He was listed among Time magazine’s 100 “most influential pioneers in the world” – for his success in organizing 1,000,000 free school meals a day in 12 countries ranging from regions like Africa and India all the way to Latin America and the Caribbean.
Magnus MacFarlane-Barrow’s enterprise is still head-quartered in a shed on the family fish-farm in Scotland. And he gives all the credit to “the thousands of volunteers who distribute the food and cook and serve it daily” (mainly maize/soya-porridge, supplemented with vitamins). The operation has next to no ‘over-heads’ – and 95% of monies received go directly towards sourcing the food.
Across Britain, he looks for just stg. £12.20 to cover the cost of a child’s meals for a year. Observes journalist Joanna Moorehead [The Tablet]: “For the price of perhaps three school meals for my daughter, one child just like her somewhere else in the world can be fed for three whole terms”.
Brought up Catholic, MacFarlane-Barrow took religion seriously. In 1983 when he heard of the pilgrimage shrine of Mary, mother of Jesus, in Medjugorje (Bosnia), he decided to go – “even if this is possibly true”. Once there, he had “an experience of God’s love that is real”.
He calls it a place where God can be gracious – “where God chooses to pour out his Grace on many people, and changes many hearts”. He now began making ever-longer trips to ferry supplies to war-victims in the Balkans.
A religion leading to action
I consider this man to be a good example of one person’s religious conviction actually making an impact on the living-conditions of others.

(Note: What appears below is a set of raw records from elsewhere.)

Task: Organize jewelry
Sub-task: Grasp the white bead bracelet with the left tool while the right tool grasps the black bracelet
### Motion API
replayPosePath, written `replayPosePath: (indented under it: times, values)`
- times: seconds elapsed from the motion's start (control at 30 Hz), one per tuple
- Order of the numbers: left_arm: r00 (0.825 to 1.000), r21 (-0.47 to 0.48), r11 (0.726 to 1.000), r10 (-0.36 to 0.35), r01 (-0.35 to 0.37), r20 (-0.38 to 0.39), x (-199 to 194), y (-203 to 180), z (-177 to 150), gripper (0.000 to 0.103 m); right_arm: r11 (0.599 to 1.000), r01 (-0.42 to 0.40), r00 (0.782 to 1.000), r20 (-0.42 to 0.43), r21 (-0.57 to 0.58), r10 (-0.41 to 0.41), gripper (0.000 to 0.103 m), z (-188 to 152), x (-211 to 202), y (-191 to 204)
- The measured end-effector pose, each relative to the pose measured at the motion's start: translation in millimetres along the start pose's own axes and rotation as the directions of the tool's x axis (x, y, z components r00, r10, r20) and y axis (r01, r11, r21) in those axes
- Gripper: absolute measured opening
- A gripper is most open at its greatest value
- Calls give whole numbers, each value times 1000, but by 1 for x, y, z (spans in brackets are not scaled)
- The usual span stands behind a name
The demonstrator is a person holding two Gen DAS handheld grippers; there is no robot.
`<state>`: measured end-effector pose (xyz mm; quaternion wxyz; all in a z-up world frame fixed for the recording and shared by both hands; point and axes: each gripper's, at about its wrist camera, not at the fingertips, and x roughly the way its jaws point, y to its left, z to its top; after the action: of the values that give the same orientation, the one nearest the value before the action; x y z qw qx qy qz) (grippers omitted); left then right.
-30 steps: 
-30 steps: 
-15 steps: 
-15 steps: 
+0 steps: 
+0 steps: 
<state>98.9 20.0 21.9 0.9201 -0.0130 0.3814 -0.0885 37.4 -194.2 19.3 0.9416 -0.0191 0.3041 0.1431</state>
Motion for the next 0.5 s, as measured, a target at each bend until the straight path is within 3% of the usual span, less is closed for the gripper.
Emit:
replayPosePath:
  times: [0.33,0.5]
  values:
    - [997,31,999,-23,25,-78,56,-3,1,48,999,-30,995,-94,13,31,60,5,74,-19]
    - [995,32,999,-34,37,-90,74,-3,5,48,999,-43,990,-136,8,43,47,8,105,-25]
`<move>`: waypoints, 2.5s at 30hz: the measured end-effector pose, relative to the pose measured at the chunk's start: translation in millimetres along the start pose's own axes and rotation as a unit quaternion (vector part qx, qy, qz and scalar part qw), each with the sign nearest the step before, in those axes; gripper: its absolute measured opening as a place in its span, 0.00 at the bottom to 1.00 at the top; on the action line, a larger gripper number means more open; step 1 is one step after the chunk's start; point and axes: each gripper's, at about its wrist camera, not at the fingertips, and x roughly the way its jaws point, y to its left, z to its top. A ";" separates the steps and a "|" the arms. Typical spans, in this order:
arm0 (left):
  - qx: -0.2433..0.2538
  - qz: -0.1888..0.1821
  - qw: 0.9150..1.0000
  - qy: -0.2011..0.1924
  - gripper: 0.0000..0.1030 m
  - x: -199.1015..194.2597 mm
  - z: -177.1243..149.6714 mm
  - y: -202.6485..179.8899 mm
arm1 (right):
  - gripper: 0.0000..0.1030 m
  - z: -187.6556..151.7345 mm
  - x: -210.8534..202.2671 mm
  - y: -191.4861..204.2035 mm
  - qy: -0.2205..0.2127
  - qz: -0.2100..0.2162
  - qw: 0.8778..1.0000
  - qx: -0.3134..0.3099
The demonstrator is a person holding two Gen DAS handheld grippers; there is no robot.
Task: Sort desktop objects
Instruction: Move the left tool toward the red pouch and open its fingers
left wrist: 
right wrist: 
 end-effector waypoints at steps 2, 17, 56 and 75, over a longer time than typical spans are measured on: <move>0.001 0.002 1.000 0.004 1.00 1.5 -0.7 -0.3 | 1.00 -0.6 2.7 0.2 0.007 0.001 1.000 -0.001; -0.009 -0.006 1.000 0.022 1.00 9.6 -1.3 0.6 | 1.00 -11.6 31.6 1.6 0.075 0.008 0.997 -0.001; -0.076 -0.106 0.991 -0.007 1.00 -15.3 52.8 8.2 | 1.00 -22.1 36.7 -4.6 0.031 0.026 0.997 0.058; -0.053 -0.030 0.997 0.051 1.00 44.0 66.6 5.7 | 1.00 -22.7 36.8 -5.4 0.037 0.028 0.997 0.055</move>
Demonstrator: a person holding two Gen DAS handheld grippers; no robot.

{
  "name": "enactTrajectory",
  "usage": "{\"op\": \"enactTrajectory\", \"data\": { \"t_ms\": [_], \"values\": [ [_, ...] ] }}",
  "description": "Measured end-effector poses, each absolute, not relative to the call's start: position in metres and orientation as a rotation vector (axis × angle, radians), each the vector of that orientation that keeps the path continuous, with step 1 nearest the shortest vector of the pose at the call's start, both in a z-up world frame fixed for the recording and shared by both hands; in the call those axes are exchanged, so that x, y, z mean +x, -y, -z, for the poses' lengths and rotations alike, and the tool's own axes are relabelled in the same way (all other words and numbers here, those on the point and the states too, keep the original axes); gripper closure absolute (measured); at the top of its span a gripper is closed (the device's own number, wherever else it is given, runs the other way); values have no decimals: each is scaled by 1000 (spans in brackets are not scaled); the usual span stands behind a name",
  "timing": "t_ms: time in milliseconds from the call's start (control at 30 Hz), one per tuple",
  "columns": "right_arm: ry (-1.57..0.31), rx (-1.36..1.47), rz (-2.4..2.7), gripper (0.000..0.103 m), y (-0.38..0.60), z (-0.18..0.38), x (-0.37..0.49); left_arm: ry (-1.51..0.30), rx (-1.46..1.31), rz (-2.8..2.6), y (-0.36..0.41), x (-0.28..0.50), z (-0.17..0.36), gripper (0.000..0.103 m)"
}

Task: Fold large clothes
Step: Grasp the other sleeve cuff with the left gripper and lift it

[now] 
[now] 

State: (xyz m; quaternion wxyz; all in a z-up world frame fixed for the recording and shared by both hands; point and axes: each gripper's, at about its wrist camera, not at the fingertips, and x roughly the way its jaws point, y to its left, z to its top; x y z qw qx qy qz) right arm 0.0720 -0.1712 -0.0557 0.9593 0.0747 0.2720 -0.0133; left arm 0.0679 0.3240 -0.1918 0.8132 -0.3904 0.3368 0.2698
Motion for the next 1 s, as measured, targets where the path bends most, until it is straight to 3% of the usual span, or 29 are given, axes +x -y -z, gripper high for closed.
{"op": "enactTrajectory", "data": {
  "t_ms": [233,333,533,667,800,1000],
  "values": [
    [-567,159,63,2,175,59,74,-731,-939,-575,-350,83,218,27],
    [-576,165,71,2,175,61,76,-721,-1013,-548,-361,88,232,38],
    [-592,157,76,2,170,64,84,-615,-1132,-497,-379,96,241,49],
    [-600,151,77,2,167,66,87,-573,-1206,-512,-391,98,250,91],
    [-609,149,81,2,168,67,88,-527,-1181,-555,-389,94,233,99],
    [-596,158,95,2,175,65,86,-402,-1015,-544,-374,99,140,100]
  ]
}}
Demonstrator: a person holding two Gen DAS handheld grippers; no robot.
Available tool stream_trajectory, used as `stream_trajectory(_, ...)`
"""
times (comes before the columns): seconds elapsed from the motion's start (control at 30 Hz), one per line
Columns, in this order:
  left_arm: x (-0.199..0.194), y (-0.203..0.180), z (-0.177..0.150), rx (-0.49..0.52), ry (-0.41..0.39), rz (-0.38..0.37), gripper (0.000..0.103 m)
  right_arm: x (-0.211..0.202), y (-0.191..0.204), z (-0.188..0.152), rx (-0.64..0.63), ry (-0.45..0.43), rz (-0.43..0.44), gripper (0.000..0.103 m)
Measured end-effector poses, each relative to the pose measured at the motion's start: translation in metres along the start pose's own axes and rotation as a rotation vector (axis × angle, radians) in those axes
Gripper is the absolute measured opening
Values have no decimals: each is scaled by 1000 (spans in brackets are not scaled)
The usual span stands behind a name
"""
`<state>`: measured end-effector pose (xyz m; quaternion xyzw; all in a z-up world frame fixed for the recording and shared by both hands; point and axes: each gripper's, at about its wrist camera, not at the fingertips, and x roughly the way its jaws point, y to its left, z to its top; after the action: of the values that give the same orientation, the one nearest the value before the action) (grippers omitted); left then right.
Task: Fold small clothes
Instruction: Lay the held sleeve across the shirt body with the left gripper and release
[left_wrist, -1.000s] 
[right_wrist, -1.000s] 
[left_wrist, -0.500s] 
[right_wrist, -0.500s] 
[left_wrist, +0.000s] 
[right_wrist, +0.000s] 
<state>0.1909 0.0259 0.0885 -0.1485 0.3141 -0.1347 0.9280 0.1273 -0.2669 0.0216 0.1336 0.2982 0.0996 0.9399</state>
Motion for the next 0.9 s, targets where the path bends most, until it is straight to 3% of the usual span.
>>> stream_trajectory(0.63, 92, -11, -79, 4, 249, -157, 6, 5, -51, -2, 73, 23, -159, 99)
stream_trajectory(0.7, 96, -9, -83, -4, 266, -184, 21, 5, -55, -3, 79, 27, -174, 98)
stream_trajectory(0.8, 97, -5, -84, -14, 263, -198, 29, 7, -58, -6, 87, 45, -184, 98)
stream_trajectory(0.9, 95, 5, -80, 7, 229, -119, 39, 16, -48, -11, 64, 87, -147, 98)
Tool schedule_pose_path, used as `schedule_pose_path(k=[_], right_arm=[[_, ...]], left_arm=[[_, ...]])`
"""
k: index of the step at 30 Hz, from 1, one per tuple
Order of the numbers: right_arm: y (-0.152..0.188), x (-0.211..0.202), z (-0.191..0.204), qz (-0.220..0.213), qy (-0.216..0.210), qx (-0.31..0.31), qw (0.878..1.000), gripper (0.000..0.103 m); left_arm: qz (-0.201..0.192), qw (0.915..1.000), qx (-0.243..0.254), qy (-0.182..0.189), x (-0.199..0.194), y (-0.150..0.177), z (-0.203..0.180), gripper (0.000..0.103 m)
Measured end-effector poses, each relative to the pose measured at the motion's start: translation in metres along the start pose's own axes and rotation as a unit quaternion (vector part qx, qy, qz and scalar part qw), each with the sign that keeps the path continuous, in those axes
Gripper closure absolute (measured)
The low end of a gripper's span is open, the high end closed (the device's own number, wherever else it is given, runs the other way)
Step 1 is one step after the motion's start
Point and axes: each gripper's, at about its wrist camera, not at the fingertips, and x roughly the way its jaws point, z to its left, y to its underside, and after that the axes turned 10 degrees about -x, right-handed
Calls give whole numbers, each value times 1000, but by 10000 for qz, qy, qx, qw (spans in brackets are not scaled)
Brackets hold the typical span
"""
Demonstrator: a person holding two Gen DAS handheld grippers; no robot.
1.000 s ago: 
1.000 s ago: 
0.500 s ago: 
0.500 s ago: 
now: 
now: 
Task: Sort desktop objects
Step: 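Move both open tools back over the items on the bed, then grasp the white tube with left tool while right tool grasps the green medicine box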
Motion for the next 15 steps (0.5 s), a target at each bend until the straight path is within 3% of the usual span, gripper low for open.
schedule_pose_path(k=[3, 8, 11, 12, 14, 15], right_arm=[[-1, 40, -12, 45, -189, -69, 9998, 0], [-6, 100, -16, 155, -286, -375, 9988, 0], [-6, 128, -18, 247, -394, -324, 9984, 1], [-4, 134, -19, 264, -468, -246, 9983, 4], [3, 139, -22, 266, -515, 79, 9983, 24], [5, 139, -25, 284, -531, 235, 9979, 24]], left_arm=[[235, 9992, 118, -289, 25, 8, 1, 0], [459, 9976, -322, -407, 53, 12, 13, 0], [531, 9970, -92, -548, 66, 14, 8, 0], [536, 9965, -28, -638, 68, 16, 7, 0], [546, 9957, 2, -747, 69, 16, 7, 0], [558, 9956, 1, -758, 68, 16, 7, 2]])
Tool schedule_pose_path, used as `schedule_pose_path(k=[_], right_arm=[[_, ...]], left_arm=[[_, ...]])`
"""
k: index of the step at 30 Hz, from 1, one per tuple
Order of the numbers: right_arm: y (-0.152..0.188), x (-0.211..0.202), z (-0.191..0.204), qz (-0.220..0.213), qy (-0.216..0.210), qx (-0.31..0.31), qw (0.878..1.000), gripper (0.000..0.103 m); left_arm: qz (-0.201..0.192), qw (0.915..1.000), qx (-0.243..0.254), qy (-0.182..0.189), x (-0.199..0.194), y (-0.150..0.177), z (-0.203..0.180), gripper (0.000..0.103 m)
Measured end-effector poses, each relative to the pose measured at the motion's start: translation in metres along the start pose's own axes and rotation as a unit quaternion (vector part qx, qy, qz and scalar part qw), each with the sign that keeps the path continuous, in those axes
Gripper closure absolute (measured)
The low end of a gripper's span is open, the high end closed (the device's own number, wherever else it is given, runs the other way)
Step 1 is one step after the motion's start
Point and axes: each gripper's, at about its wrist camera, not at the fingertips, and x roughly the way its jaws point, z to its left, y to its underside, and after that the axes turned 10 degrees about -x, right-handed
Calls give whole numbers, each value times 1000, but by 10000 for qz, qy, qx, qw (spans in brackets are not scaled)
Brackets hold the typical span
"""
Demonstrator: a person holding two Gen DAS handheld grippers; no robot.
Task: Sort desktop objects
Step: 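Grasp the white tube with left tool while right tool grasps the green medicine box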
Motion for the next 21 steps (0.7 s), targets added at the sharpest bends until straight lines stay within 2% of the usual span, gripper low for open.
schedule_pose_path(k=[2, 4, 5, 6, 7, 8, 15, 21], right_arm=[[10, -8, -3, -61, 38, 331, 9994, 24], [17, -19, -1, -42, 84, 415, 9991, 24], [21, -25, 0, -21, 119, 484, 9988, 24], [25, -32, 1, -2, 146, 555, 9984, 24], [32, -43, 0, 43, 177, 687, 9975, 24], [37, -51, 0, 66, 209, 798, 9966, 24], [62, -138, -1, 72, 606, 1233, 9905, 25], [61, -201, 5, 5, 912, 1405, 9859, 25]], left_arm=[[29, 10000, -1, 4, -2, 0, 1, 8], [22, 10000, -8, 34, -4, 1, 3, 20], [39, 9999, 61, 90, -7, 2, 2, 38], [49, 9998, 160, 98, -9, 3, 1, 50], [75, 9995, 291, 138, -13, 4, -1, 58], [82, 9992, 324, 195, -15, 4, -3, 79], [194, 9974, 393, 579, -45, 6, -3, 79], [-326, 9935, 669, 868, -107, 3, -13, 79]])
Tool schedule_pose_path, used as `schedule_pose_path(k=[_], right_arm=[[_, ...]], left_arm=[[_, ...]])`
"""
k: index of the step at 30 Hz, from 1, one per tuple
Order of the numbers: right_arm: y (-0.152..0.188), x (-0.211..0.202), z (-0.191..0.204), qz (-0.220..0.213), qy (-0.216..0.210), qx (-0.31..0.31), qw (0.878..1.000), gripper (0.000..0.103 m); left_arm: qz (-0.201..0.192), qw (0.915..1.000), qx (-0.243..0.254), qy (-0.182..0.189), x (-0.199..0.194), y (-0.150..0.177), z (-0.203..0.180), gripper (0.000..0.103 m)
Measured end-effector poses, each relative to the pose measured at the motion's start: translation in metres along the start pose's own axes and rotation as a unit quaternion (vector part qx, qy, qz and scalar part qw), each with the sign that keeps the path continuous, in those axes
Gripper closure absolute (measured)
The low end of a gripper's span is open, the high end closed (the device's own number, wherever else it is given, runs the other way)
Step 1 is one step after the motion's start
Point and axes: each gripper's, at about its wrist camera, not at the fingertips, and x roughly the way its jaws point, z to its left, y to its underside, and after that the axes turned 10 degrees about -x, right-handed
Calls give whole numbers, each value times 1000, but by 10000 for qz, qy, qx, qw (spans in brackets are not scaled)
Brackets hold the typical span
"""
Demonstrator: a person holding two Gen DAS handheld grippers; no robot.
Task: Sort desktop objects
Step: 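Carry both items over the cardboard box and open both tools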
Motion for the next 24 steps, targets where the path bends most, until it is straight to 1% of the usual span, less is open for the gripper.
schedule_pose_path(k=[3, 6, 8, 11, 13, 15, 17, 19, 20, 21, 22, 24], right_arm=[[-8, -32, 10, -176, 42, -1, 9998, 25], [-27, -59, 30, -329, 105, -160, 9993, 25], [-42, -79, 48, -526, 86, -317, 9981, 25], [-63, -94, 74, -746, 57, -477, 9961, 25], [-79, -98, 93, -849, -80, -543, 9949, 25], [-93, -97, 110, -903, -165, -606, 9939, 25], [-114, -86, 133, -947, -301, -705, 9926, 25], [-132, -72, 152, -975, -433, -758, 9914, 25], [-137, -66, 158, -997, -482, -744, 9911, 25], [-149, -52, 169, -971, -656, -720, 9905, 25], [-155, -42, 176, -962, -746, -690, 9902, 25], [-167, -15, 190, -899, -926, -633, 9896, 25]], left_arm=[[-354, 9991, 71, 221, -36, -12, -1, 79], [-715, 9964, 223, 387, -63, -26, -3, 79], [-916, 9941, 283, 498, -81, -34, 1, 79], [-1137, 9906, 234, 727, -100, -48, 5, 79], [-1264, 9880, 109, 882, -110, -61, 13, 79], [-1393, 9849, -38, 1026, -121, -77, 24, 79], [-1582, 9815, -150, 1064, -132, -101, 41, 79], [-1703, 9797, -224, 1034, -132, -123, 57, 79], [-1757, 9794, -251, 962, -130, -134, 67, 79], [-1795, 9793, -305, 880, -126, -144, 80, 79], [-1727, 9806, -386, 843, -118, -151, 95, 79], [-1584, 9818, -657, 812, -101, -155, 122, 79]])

We are sometimes told that religion is a private matter which leaves the world unchanged.
But here we meet one person who was to overcome greater challenges yet – all in the cause of bettering the circumstances of others. And everything resulted from an energy-of-spirit supplied by religious faith.
From the beginning, MacFarlane-Barrow has put his trust in the generosity of ordinary people. (I’m reminded of Cork’s “Ireland to Calais Solidarity” Group – the convoy of three articulated lorries, six vans, 60 volunteers and a medical team who recently journeyed to the camp in Calais and aided the refugees for five days).
In 2002, hearing that famine had struck Malawi, our Scotsman went there. Meeting a 14-year-old boy from a large family whose mother was dying, he asked him what were his hopes. Edward replied, “I would like to have enough food to eat and I would like to be able to go to school one day”.
And the rest is history : MacFarlane-Barrow set about providing free school meals. Referring to the place of honour held by Mary in the Christian tradition, he called his project “Mary’s Meals”. (A Dublin office opened in 2014 – www.marysmeals.ie).
Worldwide, over 1,300 schools supply Mary’s Meals. Children’s concentration improves immediately – and enrolment increases! From the UK alone, the movement receives support from over 1,000 schools.
The maize-porridge “is making a huge difference”, declares one African child. “It makes me feel strong – and I am able to understand what my teachers are telling me”. [J.M.] From the lives of local children, we learn the meaning of a ‘hand-to-mouth existence’.
A child’s labour is needed for a profitable yield from the crops; but there is one less mouth to feed at home if the child is eating in school.
Some missionary and other schools take an extra step and cultivate a school garden – with the children benefiting from the produce. All this is an incentive for the further uptake of education.
“I am just one person who is part of this mission”, concedes Magnus MacFarlane-Barrow. “I think of it as lots of little acts of love – lots of us doing different things – and all together making something very beautiful”. (Mags Gargan Irish Catholic).
The hungry near one’s door-step
Of course, it is one thing to provide food for people who live in the so-called Third World – but it is quite another thing when the Third World begins arriving in Europe : in the shape of refugees. And with this same instinct to give here-and-now help to the hungry, young Europeans have been found stepping up to the mark in Croatia.
“It’s hard to enjoy yourself when something so bad is happening so close”, reflects one of two young German women who broke off their Croatian holiday to man a tea-and-coffee Help Point for the migrants in transit there (Daniel McLaughlin Irish Times).
In Switzerland, two young men made a collection – loaded a car and trailer with food, clothing, medicine – and headed for Croatia to offer soup and food from a portable stove and blender. Having just graduated as engineers, they were waiting for their first job. “We can help here”, they said. “It’s up to politicians to fix the rest”.